In 1918—1919 Yurovsky was the chief of a regional department of Moscow ChK doing undercover work. In 1919—1920 he returned to Ekaterinburg and, again, did undercover work in ChK. In 1920 he was appointed the chief of Gokhran and again he was admitted to State secrets. In 1923 he was responsible for a secret operation on the transfer of the Russian crown, globe and sceptre to a Japanese Agency in China for their subsequent sale to America and Europe via Manchuria. He ruined this transaction. A leakage of secret information took place. Yurovsky was relieved of all his duties. He was deprived of access to State secrets. After this he worked at various enterprises not connected with any secrets. He died in 1938.Not until 1950, was there any mention of him. Then his children started talking about his deeds. Such is the fate of this figure. His biographical material can be found in the party archive of Sverdlovsk, now Ekaterinburg (f. 221, inv. 2, c. 497) as well as in the journal “Nashe Naslediye” (Our Legacy) (1991, №2, p. 40—41; №3, p. 47). In 1961 father told me about participation of Yurovsky in the execution of the Tsar’s family

It is still unclear why Yurovsky being a professional photographer, had not taken photos of the Romanov family members either before the execution or at the execution scene. And if he had done so, where are those photos? Investigator N.A. Sokolov recorded the story of the Strekotins. Both the executioners and the utside guard participants also mentioned the Strekotins. It was they who knew who stood where, and who was doing what. But neither the Whites nor the Reds interrogated them and Sokolov himself does not quote them as principal witnesses whose stories had served as the basis, apparently, for the Whites’ inquiries. The Strekotin brothers had been at Dutov’s front and then they returned to the environs of Ekaterinburg, where they lived, and later were deployed in the guard of the Special House. There remained reminiscences of Alexander Strekotin of Nikolas II’s family, a description of the appearances of the members of the stately family and their style of behaviour in everyday life. Father said that the fate of one of the brothers, Andrei, was tragic.

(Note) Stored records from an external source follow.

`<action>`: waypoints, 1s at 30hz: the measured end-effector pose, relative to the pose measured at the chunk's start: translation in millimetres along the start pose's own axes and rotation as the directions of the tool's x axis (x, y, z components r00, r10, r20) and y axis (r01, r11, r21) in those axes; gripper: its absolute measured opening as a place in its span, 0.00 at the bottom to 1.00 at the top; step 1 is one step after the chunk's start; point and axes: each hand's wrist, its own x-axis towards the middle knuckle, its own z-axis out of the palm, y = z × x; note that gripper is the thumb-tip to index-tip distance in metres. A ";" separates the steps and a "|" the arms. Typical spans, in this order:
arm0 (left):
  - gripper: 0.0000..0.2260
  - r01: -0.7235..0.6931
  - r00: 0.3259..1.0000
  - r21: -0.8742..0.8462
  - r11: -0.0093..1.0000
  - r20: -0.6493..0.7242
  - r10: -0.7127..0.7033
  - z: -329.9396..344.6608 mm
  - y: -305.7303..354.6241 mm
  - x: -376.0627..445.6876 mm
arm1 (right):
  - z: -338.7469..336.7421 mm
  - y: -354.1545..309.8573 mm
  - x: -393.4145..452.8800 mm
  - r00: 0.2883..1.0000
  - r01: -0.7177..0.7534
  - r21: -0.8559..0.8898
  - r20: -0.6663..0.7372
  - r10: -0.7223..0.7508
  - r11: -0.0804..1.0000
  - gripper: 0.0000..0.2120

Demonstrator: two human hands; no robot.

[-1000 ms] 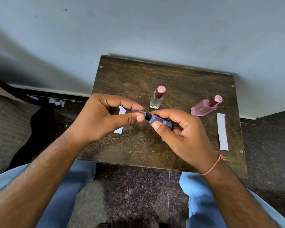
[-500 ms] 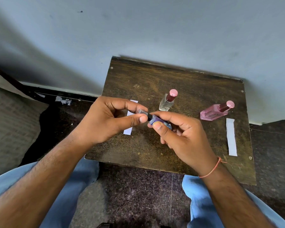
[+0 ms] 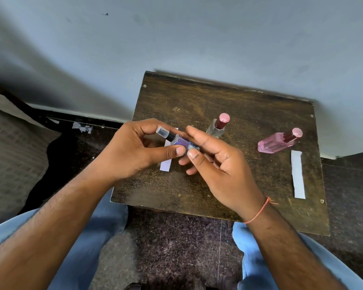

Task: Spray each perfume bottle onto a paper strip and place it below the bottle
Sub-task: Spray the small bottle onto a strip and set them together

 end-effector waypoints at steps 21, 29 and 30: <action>0.12 0.017 0.982 0.685 0.728 -0.147 0.116 8.4 14.9 18.3 | -42.1 6.9 -17.6 0.995 -0.024 -0.230 -0.101 0.000 0.973 0.12; 0.13 0.059 0.983 0.723 0.688 -0.160 0.084 12.3 16.0 21.8 | -52.7 5.8 -21.4 0.995 -0.024 -0.235 -0.103 -0.001 0.972 0.12; 0.13 0.066 0.983 0.723 0.688 -0.165 0.079 12.0 15.5 21.6 | -53.2 6.0 -21.4 0.995 -0.023 -0.238 -0.103 -0.002 0.971 0.12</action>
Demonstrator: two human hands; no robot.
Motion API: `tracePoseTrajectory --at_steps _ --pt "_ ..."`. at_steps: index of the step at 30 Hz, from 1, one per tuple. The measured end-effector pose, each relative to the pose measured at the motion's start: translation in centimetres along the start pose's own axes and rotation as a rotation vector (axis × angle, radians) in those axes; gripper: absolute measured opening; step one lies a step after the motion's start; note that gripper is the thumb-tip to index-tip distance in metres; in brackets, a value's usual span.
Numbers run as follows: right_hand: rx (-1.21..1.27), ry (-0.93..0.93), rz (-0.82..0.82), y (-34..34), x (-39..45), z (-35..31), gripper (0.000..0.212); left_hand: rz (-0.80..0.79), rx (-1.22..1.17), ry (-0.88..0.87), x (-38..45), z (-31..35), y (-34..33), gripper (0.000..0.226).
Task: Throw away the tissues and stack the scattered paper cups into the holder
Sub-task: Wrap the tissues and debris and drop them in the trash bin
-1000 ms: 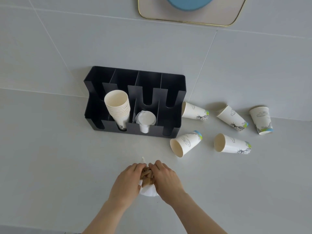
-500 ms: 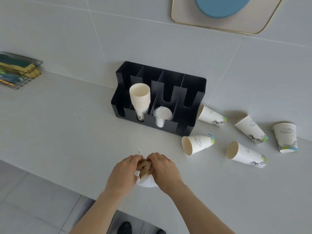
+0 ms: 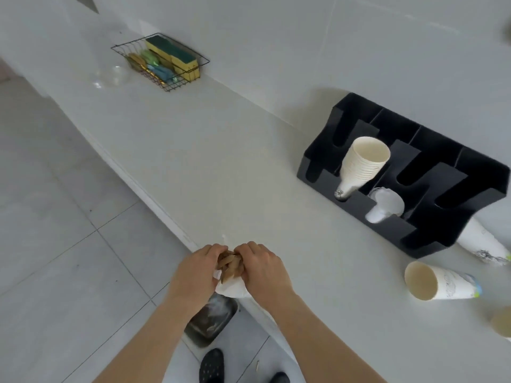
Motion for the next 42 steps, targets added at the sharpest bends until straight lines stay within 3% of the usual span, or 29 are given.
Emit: tracePoseTrajectory --at_steps 7,13,24,34,40,42 --pt "0.032 0.116 -0.122 -7.3 5.0 -6.4 0.040 -0.010 -0.064 0.159 0.2 -11.1 -0.5 0.058" --pt "0.051 0.136 -0.236 -14.5 6.0 -7.9 0.043 -0.069 -0.122 0.235 0.7 -17.4 -4.9 0.054" --pt "0.082 0.062 -0.393 -29.0 3.6 -2.8 0.048 -0.240 -0.157 0.270 4.1 -23.5 -20.0 0.052" --pt "0.091 0.001 -0.508 -40.5 2.0 1.5 0.049 -0.328 -0.116 0.245 7.0 -28.3 -32.0 0.074" --pt "0.021 -0.013 -0.638 -44.0 1.5 3.4 0.075 -0.318 -0.100 0.246 7.9 -29.8 -35.8 0.077" --pt "0.011 -0.047 -0.674 -43.6 1.4 3.7 0.075 -0.337 -0.085 0.250 7.6 -29.9 -35.9 0.077"
Point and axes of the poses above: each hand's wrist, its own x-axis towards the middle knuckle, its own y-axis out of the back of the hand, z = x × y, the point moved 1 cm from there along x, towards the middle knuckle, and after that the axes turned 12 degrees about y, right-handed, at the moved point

Alexander Strekotin had told father about it during the Civil war, when he came for a short time to Shadrinsk. This testifies to the fact that he had been acquainted with the Filatov family members either before the above-mentioned events took place or that they got acquainted in Ekaterinburg. So far, there is no other conclusion

Andrei Strekotin died on July 18, 1918 from a stray bullet on River Iset. Father had told me about his death (of course, as heard from Alexander Sokolov): “It happened on July 18. They were sitting in a little trench by the Iset River. At that time the fighting was located at the approaches to Ekaterinburg. Andrei said to Alexander: “I am heavy at heart, Sasha; I feel that I will be killed today. Let’s embrace by way of farewell.” – “Andrei, what are you saying? Stop it!” – “No, Sasha, I feel it.” They embraced. Then Andrei put his head out of the trench and a stray bullet hit him straight in the forehead.”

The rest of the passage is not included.